■ EXERCISE AIM ■
Only the lines from the one holding "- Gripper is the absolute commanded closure" through the end of the records below are to be reproduced exactly, and pictures are to be omitted.

Stored dataset items
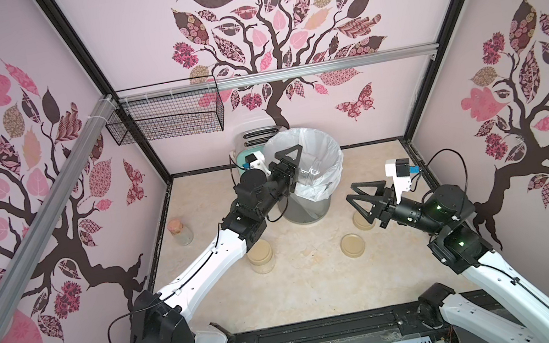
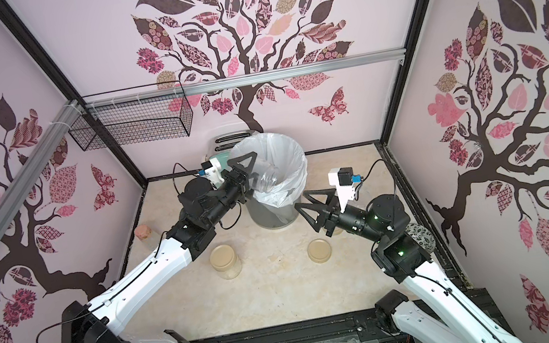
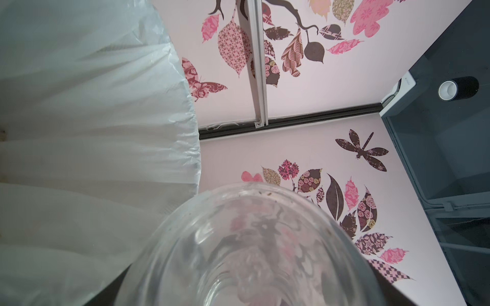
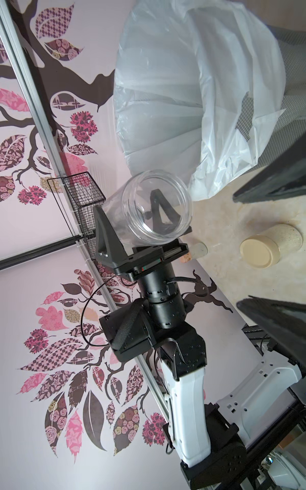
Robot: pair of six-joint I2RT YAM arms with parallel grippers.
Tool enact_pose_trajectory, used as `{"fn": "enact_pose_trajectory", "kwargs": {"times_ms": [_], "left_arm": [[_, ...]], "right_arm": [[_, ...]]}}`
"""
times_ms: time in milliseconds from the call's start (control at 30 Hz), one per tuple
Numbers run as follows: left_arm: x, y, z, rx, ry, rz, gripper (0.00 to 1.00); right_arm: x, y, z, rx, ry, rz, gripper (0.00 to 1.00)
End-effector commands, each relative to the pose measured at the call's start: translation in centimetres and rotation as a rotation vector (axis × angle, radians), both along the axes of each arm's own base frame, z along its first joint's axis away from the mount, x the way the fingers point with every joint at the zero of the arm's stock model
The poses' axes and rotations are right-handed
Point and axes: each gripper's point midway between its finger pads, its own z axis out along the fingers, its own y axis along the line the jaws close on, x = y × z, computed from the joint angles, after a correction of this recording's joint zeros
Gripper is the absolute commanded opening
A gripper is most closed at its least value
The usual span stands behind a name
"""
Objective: Empty moldy rice from jars
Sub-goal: Pour the moldy rice from the jar into the trash bin, then place the jar at the center of the board.
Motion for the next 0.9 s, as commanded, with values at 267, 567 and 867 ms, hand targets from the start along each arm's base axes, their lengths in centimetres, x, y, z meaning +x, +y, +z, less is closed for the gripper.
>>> {"fn": "enact_pose_trajectory", "kwargs": {"times_ms": [267,567,867], "left_arm": [[-2.2,-2.1,4.2,-0.173,-0.079,-0.041,0.62],[-2.8,-4.8,3.5,-0.173,-0.063,-0.094,0.62],[-3.5,-6.5,3.5,-0.171,-0.066,-0.133,0.62]], "right_arm": [[1.1,0.7,2.2,0.069,-0.03,0.023,0.56],[1.4,1.0,2.6,0.088,-0.031,0.042,0.55],[2.1,1.3,1.9,0.077,-0.004,0.038,0.53]]}}
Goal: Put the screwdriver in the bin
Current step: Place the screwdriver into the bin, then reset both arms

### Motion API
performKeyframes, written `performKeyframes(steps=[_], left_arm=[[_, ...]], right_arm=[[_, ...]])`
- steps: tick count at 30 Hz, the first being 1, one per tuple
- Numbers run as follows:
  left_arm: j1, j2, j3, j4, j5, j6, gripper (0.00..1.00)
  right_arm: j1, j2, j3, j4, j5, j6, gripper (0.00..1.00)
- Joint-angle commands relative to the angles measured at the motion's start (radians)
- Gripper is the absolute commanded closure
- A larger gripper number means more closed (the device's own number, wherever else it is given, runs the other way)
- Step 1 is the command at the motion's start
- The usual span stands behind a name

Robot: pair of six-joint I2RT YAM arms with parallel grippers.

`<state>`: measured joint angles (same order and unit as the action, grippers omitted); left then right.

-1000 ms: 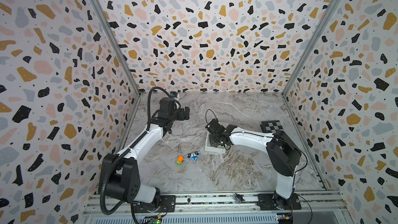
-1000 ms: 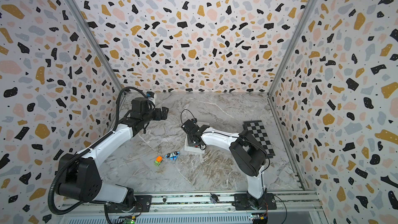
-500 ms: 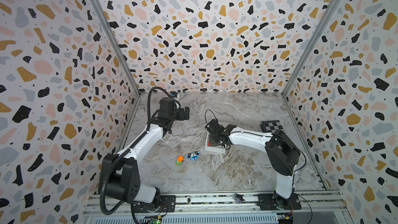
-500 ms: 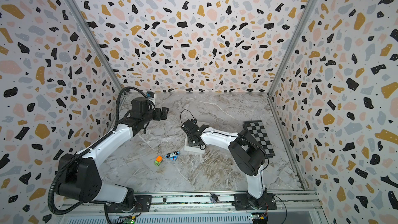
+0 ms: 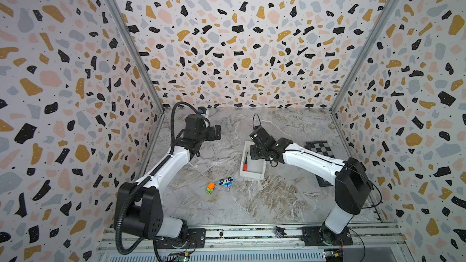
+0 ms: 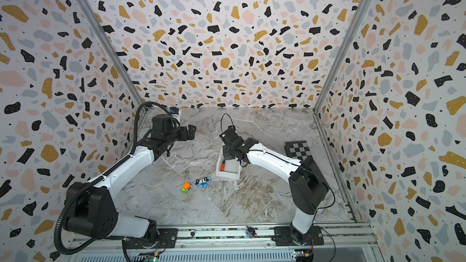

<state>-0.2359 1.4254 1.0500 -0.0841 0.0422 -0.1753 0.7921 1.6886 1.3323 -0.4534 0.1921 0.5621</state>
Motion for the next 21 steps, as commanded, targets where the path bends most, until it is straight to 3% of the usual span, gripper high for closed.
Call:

■ RESULT FOR THIS EXERCISE ■
- Gripper is the absolute commanded closure
- A larger gripper number means more closed (the device's own number, wherever else it is given, runs the other way)
- Step 1 is the command at the motion's start
- The usual span stands behind a name

Robot: pair of six-joint I2RT YAM arms with parallel grippers.

`<state>`: measured joint angles (same order and unit as the action, grippers omitted); left then right.

-1000 ms: 
-1000 ms: 
-500 ms: 
-500 ms: 
+0 ms: 
+0 ms: 

<state>-0.2359 1.4254 1.0500 -0.0841 0.0422 -0.1753 0.7921 1.6886 1.3323 -0.4534 0.1921 0.5621</state>
Motion for the next 21 steps, as commanded, targets where the path bends most, until it is straight to 3% of the usual span, gripper high for closed.
Call:

Work on this exercise is now complete.